Vladimir Putin is almost certain to win a third Kremlin term in 2012 polls but faces a rougher ride than in his first two mandates amid economic problems in Russia and rumblings of discontent, analysts said.

His acceptance at a ruling party congress to run for the presidency in March polls marked a dramatic comeback to the country’s top post for the former KGB officer who already served two consecutive terms between 2000-2008.

Mr Putin, currently Prime Minister, consolidated political power and presided over an era of economic stability on the back of high energy prices after inheriting Russia from an ailing Boris Yeltsin.

Even though he curtailed basic freedoms and emasculated civil society, many Russians remain grateful to Mr Putin for returning a degree of self-confidence to a nation that had at times appeared on the brink of collapse in the 1990s.

But his third term may prove trickier than the first two, analysts said.

Russia is dangerously vulnerable to a global downturn due to its dependence on hydrocarbon exports while the belated explosion in internet use in Russia is allowing citizens to criticise the authorities outside a largely muzzled press.

“Mr Putin’s decision to run for President is a sign that difficulties are in store for Russia,” said political analyst Dmitry Oreshkin.

“I believe that Mr Putin’s decision is an indirect sign that not all is good in the political environment of our country and nothing good awaits us in the future.”

Kremlin chief of staff Sergei Naryshkin appeared to acknowledge on Sunday that Mr Putin’s new term would be different as Russia could no longer pretend it was cordoned off from economic problems elsewhere in the world.

“Of course the next term will be different (from the previous mandates) as we are living not isolated from the world and the actions of the Russian leadership will depend, above all, on the global economic situation,” he said.

Mr Putin will have to guide Russia’s $1.5-trillion-economy through a potential new global recession that economists say could be compounded by Russia’s own domestic ills.

Despite repeated pledges by incumbent President Dmitry Medvedev to modernise Russia, the economy remains dogged by corruption that still pervades all aspects of life.

“No one will seek to reduce the scale of graft – it would mean robbing the ruling class,” said economist Mikhail Delyagin, director of the Institute of Globalisation Problems.
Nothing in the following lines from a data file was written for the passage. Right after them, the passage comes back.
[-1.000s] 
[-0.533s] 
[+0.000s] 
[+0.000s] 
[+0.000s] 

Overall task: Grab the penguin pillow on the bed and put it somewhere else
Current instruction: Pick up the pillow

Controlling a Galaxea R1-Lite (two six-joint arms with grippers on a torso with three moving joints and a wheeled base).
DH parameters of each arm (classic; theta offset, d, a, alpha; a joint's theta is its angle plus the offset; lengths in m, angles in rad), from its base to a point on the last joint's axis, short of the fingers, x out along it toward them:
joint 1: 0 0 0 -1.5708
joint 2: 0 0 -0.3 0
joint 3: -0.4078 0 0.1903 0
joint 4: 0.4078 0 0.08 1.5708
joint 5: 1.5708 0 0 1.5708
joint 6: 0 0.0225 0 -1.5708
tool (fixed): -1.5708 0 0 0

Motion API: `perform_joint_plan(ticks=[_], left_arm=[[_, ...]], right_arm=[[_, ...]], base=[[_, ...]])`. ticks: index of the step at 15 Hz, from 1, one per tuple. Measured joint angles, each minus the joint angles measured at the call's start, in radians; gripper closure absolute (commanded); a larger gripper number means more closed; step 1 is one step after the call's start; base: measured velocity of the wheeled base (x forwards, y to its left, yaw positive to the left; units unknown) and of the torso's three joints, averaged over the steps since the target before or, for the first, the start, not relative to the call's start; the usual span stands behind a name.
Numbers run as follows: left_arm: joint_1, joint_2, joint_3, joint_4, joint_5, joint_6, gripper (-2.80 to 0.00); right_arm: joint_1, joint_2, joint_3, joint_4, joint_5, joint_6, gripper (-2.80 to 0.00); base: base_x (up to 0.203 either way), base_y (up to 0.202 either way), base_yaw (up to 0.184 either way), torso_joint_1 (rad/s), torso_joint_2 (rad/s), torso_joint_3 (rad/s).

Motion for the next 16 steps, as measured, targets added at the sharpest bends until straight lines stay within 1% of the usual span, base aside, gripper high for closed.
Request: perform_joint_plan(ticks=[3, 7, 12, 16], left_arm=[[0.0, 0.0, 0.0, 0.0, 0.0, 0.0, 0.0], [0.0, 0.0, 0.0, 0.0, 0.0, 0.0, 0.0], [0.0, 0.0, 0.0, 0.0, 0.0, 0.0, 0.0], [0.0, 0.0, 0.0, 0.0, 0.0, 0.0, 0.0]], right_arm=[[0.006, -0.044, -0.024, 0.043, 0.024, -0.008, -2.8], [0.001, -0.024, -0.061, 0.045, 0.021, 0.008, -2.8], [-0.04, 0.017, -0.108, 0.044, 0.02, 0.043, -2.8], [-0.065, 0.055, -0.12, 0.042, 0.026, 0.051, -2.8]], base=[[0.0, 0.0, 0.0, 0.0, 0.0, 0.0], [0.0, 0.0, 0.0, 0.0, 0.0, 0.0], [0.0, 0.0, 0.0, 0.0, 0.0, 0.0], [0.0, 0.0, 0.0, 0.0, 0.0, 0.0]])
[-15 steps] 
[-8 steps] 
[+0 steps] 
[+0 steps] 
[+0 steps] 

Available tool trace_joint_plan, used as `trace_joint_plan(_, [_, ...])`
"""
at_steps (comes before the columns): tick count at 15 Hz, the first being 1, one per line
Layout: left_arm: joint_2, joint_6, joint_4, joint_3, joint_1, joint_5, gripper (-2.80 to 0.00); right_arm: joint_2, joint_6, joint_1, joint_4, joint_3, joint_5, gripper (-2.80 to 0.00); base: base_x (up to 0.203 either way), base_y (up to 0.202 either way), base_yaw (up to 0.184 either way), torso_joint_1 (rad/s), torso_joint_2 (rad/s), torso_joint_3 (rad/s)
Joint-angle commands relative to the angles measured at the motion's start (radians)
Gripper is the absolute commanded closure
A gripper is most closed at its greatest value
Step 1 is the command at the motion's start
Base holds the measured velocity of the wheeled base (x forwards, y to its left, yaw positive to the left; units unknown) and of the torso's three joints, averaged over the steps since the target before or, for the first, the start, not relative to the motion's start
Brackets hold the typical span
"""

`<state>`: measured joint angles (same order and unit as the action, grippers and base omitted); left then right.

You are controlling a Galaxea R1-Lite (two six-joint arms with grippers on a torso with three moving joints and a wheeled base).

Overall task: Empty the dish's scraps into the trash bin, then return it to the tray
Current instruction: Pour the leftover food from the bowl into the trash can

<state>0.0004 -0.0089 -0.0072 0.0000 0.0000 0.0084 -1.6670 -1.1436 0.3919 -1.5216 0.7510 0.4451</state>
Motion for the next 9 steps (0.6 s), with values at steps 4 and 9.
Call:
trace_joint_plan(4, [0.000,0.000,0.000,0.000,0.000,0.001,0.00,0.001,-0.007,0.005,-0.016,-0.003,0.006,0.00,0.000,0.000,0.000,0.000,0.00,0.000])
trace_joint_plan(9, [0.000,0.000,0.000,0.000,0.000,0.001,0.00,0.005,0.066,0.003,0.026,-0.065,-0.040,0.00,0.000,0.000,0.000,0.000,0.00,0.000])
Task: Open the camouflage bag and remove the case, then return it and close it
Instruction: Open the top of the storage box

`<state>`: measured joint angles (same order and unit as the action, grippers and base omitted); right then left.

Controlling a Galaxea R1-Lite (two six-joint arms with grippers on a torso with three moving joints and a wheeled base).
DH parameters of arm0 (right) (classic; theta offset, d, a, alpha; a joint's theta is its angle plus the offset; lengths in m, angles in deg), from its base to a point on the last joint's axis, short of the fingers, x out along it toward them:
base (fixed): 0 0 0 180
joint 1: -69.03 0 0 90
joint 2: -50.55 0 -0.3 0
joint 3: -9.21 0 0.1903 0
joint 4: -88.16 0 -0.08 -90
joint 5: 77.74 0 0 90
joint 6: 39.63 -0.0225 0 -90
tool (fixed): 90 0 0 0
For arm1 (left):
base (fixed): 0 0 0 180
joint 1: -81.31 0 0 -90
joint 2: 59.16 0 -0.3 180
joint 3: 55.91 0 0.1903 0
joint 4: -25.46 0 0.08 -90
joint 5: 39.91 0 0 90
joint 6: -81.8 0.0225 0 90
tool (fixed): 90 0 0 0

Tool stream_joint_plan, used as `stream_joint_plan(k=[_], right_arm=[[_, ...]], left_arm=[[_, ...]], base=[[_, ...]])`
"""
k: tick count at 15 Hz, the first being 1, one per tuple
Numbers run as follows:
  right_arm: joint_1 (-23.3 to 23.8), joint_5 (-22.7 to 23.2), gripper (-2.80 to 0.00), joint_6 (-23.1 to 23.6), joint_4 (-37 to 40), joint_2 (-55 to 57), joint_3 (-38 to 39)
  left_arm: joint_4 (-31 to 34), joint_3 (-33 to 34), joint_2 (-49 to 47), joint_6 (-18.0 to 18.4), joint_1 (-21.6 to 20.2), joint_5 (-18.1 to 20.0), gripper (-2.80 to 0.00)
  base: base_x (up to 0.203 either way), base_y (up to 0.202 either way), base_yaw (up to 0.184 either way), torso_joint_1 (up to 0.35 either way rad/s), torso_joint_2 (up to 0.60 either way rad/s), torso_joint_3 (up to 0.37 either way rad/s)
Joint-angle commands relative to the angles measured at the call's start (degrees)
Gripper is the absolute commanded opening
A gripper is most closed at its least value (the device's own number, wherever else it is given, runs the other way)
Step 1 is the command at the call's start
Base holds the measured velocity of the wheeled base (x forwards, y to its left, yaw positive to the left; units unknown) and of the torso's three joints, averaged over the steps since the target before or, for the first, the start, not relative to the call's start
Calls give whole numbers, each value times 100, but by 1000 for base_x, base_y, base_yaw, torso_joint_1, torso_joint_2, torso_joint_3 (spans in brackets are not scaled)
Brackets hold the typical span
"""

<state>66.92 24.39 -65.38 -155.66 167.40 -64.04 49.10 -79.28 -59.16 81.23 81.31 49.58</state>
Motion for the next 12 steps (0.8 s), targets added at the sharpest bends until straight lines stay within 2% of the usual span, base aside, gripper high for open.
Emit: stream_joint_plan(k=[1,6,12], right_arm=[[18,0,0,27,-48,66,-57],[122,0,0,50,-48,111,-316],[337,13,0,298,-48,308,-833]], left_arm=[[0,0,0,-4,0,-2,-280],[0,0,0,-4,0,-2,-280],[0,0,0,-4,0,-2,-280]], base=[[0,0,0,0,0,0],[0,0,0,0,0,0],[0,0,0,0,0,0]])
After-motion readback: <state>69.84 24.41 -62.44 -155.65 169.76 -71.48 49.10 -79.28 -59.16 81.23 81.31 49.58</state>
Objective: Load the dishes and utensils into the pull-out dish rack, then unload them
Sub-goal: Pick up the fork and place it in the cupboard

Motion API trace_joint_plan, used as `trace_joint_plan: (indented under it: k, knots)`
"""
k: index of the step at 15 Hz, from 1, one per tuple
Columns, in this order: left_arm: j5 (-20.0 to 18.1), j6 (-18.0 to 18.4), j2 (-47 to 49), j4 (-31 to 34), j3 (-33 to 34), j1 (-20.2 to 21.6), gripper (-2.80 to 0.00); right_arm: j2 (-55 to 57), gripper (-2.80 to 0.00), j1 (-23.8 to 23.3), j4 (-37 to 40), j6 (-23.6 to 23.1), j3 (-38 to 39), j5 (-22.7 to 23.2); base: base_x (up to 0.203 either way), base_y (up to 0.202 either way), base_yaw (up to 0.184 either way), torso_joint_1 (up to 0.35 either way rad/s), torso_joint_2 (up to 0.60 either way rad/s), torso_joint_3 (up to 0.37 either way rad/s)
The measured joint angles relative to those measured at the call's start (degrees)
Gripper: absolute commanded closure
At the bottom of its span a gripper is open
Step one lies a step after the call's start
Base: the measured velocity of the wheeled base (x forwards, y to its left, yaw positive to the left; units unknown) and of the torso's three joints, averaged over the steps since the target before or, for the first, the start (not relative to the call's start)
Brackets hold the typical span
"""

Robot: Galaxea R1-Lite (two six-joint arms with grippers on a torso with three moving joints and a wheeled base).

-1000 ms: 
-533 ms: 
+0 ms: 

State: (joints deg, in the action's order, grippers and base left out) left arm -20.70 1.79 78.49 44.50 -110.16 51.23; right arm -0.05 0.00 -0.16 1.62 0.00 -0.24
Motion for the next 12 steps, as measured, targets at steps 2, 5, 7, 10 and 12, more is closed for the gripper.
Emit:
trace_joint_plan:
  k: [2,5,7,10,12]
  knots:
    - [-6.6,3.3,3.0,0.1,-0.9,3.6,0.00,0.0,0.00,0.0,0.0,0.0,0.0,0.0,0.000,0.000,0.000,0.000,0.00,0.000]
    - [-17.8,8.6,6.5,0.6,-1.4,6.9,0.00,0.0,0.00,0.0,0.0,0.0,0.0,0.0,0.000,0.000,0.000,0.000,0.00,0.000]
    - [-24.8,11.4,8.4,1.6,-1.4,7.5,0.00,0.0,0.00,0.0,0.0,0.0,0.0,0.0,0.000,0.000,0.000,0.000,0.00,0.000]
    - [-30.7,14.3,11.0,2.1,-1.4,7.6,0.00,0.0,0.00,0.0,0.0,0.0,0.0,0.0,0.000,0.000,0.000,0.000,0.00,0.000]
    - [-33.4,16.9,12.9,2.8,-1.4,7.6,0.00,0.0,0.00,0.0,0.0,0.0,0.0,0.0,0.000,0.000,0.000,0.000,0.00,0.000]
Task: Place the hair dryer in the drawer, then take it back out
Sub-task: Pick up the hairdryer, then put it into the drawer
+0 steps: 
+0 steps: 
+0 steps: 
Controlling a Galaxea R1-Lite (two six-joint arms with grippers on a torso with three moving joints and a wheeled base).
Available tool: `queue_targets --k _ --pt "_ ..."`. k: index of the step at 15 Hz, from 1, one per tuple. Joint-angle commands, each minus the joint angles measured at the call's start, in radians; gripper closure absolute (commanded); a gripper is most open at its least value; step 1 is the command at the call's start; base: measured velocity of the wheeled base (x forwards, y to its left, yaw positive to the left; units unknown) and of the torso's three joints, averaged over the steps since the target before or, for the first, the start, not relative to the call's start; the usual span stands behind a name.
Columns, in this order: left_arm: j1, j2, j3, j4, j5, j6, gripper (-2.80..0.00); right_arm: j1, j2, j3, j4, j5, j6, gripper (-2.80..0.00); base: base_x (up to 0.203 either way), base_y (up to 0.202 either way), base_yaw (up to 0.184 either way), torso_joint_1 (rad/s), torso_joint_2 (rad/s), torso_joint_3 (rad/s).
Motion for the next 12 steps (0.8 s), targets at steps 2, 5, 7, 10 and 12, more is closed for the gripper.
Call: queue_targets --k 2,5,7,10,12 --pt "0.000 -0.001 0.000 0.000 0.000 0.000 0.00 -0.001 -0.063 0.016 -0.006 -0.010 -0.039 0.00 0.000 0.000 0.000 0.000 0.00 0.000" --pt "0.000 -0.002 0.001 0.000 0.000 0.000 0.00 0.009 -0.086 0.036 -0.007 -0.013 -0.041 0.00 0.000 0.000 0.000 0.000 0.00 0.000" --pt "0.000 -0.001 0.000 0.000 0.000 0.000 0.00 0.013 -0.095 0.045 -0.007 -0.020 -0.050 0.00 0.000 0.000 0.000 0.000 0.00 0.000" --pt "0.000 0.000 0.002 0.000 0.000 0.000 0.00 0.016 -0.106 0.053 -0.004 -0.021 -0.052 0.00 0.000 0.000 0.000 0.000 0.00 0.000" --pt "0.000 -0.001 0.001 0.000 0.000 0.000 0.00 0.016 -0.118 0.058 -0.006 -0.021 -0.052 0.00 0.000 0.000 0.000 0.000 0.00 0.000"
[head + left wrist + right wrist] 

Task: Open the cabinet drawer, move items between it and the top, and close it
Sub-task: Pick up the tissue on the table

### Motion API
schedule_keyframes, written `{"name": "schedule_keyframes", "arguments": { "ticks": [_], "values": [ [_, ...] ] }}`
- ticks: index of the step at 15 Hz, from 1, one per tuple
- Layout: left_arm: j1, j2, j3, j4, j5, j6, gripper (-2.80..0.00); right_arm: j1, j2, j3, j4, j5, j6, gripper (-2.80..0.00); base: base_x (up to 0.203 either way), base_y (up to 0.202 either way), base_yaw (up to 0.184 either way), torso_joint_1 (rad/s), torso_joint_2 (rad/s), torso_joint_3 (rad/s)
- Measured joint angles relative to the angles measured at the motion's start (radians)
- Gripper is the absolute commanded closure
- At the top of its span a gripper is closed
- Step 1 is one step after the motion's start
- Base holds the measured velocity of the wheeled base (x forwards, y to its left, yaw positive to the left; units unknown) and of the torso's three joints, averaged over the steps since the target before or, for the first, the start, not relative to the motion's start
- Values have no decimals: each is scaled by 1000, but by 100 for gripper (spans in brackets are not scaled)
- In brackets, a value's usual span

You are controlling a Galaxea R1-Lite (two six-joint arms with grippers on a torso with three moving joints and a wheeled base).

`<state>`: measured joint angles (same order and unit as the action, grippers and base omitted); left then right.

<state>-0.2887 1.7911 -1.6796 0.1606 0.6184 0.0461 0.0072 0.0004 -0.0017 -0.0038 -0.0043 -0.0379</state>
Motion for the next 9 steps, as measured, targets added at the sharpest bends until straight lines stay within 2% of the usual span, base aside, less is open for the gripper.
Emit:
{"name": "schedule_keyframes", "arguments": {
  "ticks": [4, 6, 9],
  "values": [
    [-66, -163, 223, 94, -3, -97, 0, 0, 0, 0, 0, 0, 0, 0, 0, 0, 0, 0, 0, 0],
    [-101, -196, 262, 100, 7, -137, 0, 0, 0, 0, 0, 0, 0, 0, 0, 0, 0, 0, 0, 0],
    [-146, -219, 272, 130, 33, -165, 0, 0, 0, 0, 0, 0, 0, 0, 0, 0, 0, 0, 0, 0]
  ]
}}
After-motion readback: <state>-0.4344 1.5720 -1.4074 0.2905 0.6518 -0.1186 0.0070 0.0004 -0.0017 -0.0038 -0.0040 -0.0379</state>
In its corruption perceptions index survey released last year, Transparency International ranked Russia 154th out of 178 countries putting it on a par with Papua New Guinea, Congo-Brazzaville and Laos.

Russia has already endured a dark summer that exposed the dreadful state of its post-Soviet infrastructure, including the sinking of a Volga cruise ship that killed 122 and three major plane crashes that killed more than 90 people including a top hockey team.

“There will be serious problems,” predicted Ruslan Grinberg, head of the Institute of Economy of the Russian Academy of Sciences. “Catastrophes will happen more often,” he said.

If Mr Putin stays in power for another two terms until 2024, Mr Putin will overtake Leonid Brezhnev as the longest serving Moscow leader since Josef Stalin, a period that could also risk him overstaying his welcome.

“The ruling clan demonstrated its orientation towards lifelong rule,” said Lilia Shevtsova, an analyst with the Carnegie Moscow Centre. “The authorities themselves have begun to prepare Russia for its own Arab Spring.”

Russia’s growing middle class now turns to the internet – in particular the wildly popular blogging site Live Journal – to vent its discontent on problems ranging from a demographic decline to persisting Caucasus unrest.

A survey by the Public Opinion Fund pollster released this spring found that 52.9 million people – or roughly one in three – use the internet in Russia.

“When you stop surviving and start living you begin to ponder why the world is unfair,” said Mr Delyagin in reference to the behaviour of the middle classes.